Carlos Côrrea, Claudia Castellanos Pfeiffer, Adriano Peres Lora

1.INTRODUÇÃO
 
O Agente Comunitário de Saúde aparece no Brasil a partir da década de 90, quando alguns Estados do Nordeste, buscando estratégias para a melhoria das condições de saúde da população, instituem este trabalhador na área. Interessante observar que este lugar nasce junto com a implementação de “ações simples, desenvolvidas e assimiladas nas comunidades, por integrantes delas próprias” (Brasil, 1996; Brasil, 1994). Ou seja, a narrativa de criação do ACS nasce junto com o gesto de intervir, por meio da própria população, na saúde da população[2].
Neste processo, o Agente Comunitário de Saúde (doravante ACS) se reconhece como o profissional que, ao mesmo tempo em que é a voz da “comunidade"[3] (Nascimento e Correa, 2008; Nunes, trad et al., 2002), também é aquele que deve repassar para ela informações que o conhecimento biomédico dispõe (Brasil, 1996; 2001; Brasil, 1994). Desse ponto de vista, esse lugar do ACS deveria articular dois espaços: o da saúde institucionalizada (fundamentada em um discurso biomédico) e o “da comunidade”. Este é o pressuposto[4]. O ACS diz, então, na injunção da intermediação, colocando em relação (de tensão, de contradição, de sobreposição, de apagamentos) os serviços de saúde, a rede


[2] Não se pode deixar de notar que não se trata de qualquer população. São divisões políticas que se dão em um imaginário universal social. É aí que funciona, produtivamente, a referência à “comunidade”.

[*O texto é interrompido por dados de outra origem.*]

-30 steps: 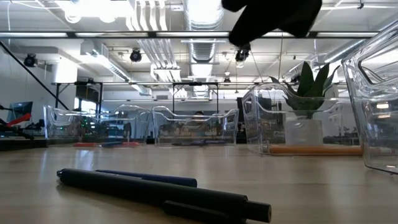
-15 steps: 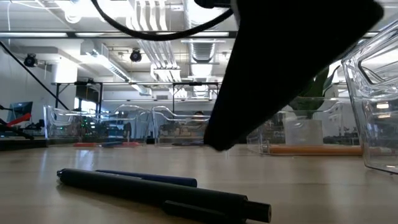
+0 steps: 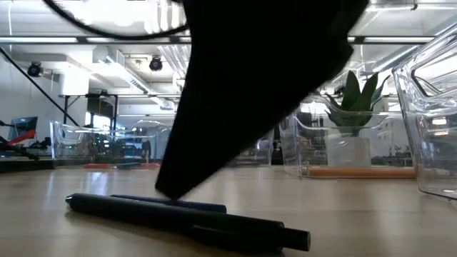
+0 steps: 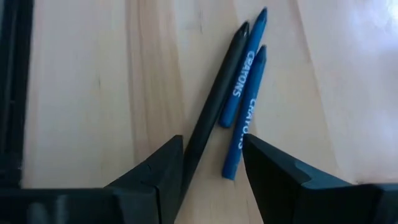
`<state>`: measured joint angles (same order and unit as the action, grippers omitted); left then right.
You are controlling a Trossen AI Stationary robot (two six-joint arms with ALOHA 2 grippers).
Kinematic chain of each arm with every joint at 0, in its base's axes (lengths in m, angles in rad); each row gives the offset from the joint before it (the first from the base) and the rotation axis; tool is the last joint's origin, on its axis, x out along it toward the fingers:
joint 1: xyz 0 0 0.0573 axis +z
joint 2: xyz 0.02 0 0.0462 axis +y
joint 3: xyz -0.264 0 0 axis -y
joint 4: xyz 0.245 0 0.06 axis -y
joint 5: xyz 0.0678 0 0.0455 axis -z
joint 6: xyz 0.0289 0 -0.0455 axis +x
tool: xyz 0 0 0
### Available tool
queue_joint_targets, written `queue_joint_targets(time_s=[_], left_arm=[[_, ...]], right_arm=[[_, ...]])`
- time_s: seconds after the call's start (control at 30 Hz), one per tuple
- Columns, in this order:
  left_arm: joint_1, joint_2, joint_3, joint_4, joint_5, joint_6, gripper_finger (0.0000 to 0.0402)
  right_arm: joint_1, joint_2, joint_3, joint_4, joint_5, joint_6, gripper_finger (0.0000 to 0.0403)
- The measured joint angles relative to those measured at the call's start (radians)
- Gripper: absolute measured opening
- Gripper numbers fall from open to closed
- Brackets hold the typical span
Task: Sort crayons/erasers/pens/pencils in bins
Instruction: Put the blue crayon into the top right transparent bin
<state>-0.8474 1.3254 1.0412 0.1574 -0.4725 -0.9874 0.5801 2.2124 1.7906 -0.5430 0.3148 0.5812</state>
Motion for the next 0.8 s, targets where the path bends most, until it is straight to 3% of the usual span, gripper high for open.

[3] As aspas são uma forma de marcar um não comprometimento dos autores com o efeito de sentido estabilizado em torno de ‘comunidades’. Essa discussão seria objeto de um outro artigo, mas adiantamos que um dos efeitos do uso de comunidade é o gesto de homogeneizar um grupo ao mesmo tempo que o retira da sociedade. Em termos parafrásticos, dificilmente encontraríamos a designação ‘comunidade’ funcionando na referência a moradores de um bairro rico de uma cidade. Há aí já a primeira pista nos modos de divisão do social e do político que essa designação imprime.
[4] Uma das perguntas que fazemos é justamente a de compreender se desse lugar de onde o ACS enuncia, constrói-se ou não uma outra discursividade ou, mais exatamente, qual é essa discursividade construída por esse lugar. Não é essa a pergunta que norteará o presente artigo, mas ela está no fundo da reflexão.